Opened 11 years ago
Closed 8 years ago
#10051 closed defect (worksforme)
Building ATLAS fails at STAGE 2-1-2: CacheEdge DETECTION
Reported by: | tux21b | Owned by: | GeorgSWeber |
---|---|---|---|
Priority: | major | Milestone: | sage-duplicate/invalid/wontfix |
Component: | build | Keywords: | |
Cc: | tux21b | Merged in: | |
Authors: | Reviewers: | Jeroen Demeyer | |
Report Upstream: | N/A | Work issues: | |
Branch: | Commit: | ||
Dependencies: | Stopgaps: |
Description (last modified by )
I think it's the same bug like mentioned here (link contains a workaround, but no solution yet).

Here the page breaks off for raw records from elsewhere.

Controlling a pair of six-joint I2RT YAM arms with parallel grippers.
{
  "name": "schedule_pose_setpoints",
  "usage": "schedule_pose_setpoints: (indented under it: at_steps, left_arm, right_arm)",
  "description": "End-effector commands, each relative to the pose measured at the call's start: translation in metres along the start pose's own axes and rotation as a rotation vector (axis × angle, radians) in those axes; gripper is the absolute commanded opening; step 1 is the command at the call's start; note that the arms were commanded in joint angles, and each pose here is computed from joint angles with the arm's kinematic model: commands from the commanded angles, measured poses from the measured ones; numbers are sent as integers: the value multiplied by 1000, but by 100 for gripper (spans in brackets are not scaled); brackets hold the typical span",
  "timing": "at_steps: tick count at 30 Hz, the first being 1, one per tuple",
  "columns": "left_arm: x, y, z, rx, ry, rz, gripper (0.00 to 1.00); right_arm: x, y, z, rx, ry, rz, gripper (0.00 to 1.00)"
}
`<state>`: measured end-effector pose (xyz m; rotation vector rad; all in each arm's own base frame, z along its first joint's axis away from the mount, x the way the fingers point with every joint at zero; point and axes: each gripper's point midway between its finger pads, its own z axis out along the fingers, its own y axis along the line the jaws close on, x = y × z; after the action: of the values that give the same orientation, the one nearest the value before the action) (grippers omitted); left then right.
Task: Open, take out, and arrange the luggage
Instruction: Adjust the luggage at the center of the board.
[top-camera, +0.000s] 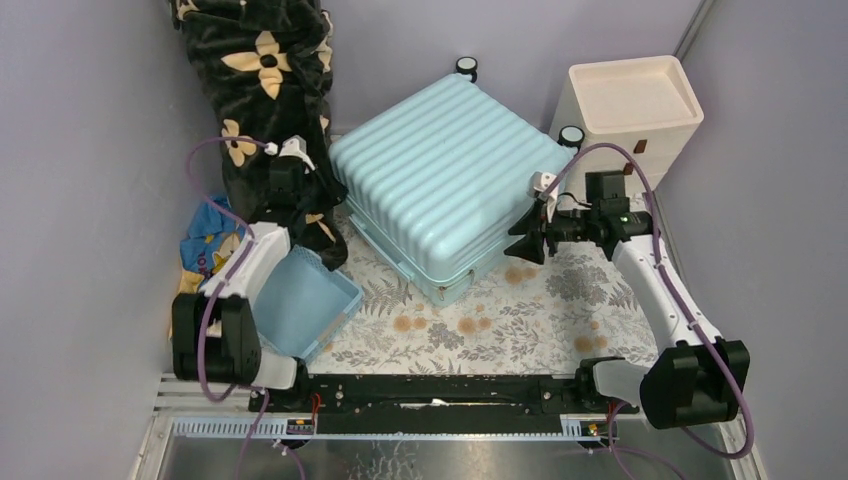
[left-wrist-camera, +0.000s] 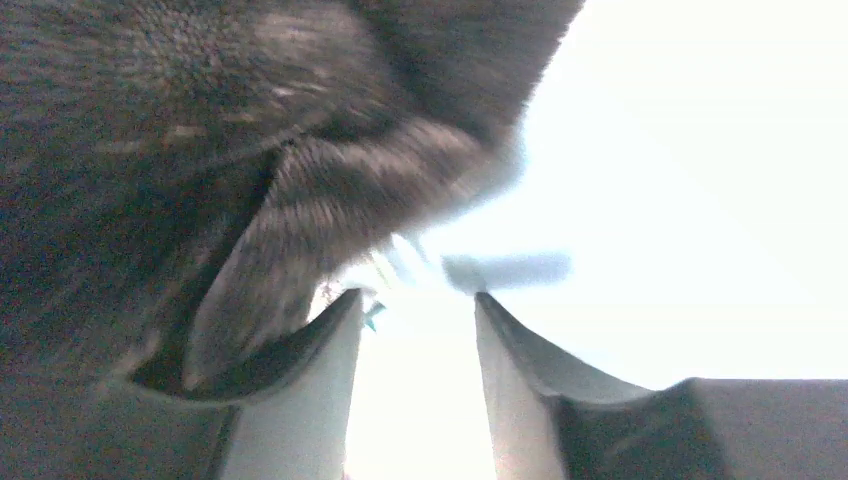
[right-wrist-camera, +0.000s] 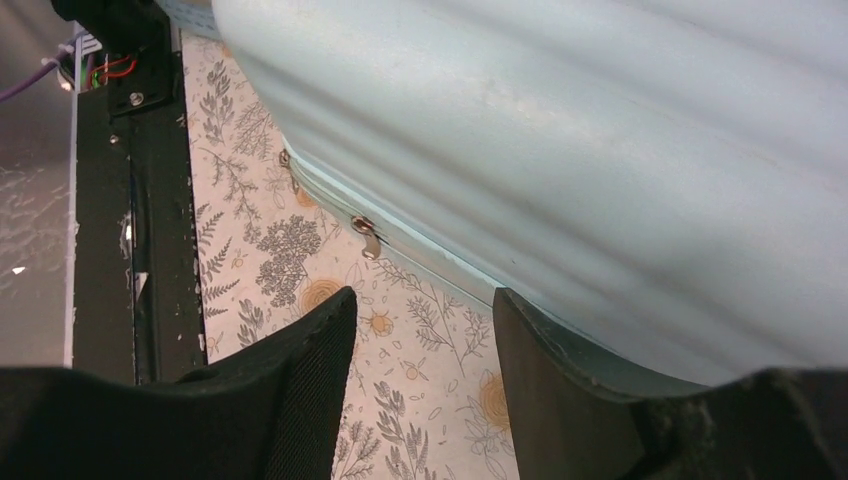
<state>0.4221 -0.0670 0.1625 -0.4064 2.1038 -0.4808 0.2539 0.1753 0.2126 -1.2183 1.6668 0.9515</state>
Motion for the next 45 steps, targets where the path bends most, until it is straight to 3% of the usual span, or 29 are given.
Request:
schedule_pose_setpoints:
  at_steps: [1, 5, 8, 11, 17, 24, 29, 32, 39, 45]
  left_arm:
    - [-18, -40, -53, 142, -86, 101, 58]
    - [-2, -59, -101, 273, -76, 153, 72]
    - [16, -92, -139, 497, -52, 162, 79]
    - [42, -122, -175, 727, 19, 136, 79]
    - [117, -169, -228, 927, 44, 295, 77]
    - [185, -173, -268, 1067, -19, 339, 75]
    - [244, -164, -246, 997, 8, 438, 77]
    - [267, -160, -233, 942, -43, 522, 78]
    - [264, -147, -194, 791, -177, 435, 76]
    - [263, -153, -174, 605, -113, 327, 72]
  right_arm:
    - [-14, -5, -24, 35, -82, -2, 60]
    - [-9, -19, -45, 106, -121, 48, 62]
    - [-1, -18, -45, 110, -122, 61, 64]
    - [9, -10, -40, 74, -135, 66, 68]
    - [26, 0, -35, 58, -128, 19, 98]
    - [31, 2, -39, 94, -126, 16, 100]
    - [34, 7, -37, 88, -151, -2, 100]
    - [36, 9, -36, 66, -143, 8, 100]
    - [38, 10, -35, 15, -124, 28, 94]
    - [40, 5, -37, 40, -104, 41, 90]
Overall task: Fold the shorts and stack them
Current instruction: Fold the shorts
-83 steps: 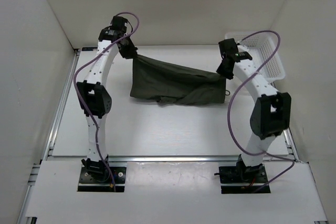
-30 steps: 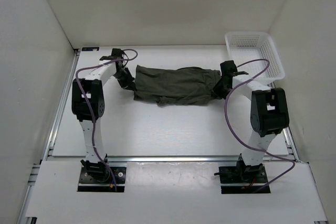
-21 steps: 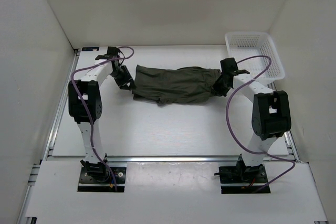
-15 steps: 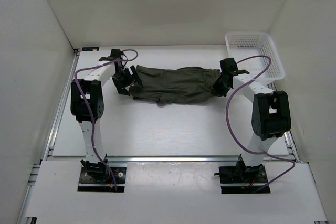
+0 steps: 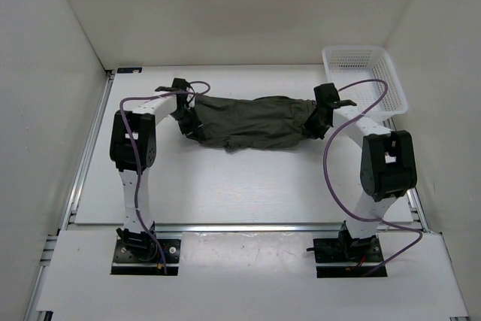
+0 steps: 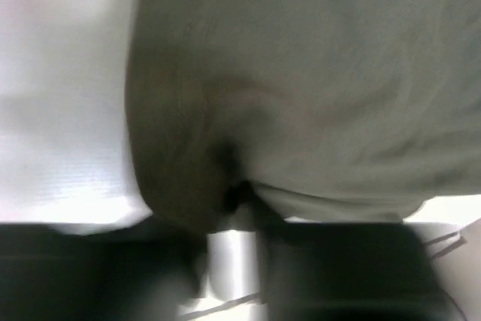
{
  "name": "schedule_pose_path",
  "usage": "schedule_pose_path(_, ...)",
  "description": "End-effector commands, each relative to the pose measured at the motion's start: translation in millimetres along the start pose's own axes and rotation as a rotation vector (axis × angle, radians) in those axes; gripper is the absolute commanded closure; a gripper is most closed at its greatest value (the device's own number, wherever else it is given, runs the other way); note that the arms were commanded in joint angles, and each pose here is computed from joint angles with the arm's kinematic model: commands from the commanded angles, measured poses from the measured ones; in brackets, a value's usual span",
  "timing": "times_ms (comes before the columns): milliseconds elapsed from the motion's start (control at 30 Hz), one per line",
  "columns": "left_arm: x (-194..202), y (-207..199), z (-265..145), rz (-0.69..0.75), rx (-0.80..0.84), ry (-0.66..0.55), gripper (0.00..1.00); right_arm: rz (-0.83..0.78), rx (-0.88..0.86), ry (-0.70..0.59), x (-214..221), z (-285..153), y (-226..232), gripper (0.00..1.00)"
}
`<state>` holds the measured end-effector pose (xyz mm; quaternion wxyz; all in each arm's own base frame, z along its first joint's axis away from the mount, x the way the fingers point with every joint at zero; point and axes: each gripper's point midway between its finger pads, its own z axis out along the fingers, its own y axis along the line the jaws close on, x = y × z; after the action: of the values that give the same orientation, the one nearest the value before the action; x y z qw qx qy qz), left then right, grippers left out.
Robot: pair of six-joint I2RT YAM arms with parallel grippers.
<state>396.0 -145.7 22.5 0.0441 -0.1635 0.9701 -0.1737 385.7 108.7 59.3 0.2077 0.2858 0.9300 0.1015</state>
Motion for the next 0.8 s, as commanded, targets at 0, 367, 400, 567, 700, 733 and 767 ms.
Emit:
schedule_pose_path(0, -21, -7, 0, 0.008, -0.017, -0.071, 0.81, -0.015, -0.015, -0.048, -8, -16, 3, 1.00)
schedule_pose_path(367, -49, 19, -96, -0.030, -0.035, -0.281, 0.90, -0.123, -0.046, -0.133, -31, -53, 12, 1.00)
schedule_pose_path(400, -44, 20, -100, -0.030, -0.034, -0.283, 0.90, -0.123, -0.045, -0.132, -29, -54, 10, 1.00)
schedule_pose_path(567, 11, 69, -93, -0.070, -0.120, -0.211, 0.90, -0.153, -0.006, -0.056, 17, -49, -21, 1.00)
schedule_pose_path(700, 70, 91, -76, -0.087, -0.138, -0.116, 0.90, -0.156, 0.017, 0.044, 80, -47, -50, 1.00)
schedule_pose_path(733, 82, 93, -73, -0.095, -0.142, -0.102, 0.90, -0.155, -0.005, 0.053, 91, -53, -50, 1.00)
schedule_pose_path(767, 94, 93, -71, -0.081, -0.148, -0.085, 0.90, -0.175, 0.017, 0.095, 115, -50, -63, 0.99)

Distribution: Fedora 13 (i686)
System: EeePC 1000H / Intel Atom N270
Compiler: gcc-4.4.4-10.fc13
Ram: 1GB (completely used during the compilation of ATLAS)
Swap: 2GB (nearly unused)
- http://www.tux21b.org/public/eeepc-sage-install.log.bz2
- http://www.tux21b.org/public/eeepc-sage-atlas-3.8.3.p14.log.bz2
- http://www.tux21b.org/public/eeepc-sage-cpuinfo.txt
Grep for "STAGE 2-1-2: CacheEdge DETECTION"
, "make[3]: *** [build] Error 255"
or "Too many failures to build ATLAS. Giving up!"
Note: After the "too many failures..." message, I've set SAGE_ATLAS_LIB
manually, so the remaining install.log
isn't related to that build anymore (but incomplete, because the current build is still running). I'm sorry for that.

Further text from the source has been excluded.